In a great leap of faith Rajiv embarks on a quest to embody the sixteen-year-old Tamil schoolboy. He quits university and buys a one-way ticket from Toronto to South India. He visits the sacred stone temples of Pondicherry, he travels to the frigid waters off the coast of rural Maine, and explores the cobbled streets of Munich. He befriends Yann Martel, a priest, a castaway, an eccentric old woman, and a pack of Tamil schoolboys. He learns how to swim, to spin wool, to keep bees, and to look a tiger in the eye. All the while he is really learning how to dream big, to fail, to survive, to love, and to become who he truly is.

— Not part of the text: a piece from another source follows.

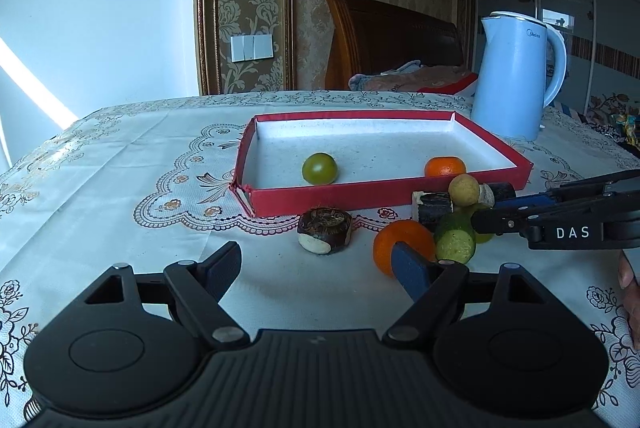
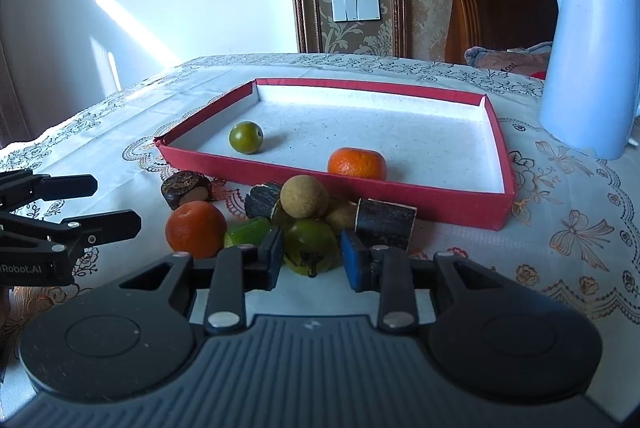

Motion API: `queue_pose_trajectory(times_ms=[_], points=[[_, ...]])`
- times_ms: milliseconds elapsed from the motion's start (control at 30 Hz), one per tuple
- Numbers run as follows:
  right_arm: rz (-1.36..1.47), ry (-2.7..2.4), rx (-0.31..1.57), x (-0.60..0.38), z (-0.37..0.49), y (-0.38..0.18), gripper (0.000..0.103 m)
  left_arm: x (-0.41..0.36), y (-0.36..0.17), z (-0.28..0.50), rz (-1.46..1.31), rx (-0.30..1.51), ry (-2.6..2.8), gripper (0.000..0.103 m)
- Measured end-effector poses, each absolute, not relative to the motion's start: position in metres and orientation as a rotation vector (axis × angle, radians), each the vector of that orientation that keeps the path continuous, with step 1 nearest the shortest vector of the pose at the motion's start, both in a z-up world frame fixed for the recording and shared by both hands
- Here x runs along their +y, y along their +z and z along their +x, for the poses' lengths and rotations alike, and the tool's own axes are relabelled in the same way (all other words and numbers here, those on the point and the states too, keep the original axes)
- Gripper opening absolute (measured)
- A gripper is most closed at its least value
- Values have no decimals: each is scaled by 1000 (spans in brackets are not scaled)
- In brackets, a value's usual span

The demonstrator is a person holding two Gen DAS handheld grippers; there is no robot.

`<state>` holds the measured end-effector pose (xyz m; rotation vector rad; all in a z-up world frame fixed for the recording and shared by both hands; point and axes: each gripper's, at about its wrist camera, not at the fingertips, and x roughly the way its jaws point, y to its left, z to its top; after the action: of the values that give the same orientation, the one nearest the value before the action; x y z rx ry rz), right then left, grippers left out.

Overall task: Organize fruits
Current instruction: 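Grasp a second dark green tomato with the right tool while the left grasps a large orange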

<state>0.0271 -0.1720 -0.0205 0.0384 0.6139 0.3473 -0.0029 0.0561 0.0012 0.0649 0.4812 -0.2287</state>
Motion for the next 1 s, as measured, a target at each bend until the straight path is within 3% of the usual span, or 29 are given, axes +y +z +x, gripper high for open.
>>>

Rajiv Surendra captures the uncertainty, heartache, and joy of finding ones place in the world with sly humor and refreshing honesty. The Elephants in My Backyard is not a journey of goals and victories, but a story of process and determination. It is a spellbinding and profound book for anyone who has ever failed at something and had to find a new path through life.




Review:
I loved this book. The author is the guy who played Kevin G in Mean Girls and his journey of getting ready for the part of his life. He prepares for years to play the boy in Life of Pi and his journey is so beautiful.

This book is set in Toronto and India and as a person who lives in the Greater Toronto Area (GTA) I really enjoyed being able to picture the places he'd go to and talked about in the GTA. It's relatable and I don't read many books set in Toronto so it was a nice change.

When Rajiv is in India I enjoyed reading from his perspective about how he became conflicted because he'd always identified as Indian in Toronto and he realizes how far from being truly Indian he is. I'm not explaining it very properly but it's wonderful to read about culture and the perception of our own culture and our parents culture. Having parents who also immigrated to the country I could also relate to how different it was growing up compared to my friends and Rajiv talks about that too.

Elephants in my Backyard is a beautifully written memoir about Rajiv's journey of following his dreams, culture, travel, and self-exploration. It's honestly a beautiful journey and it's inspiring to read the lengths he goes to to become one character and the lessons he learns from his journey. I love Rajiv's writing style and the way he describes details is truly amazing. I'd love to read a novel written by Rajiv Surendra one day. I, obviously, recommend this book.

P.S. He talks a bit about being on the set of Mean Girls and his interactions with Lindsey Lohan and Rachel McAdams, which is a great insider tidbit that I loved because I love the movie.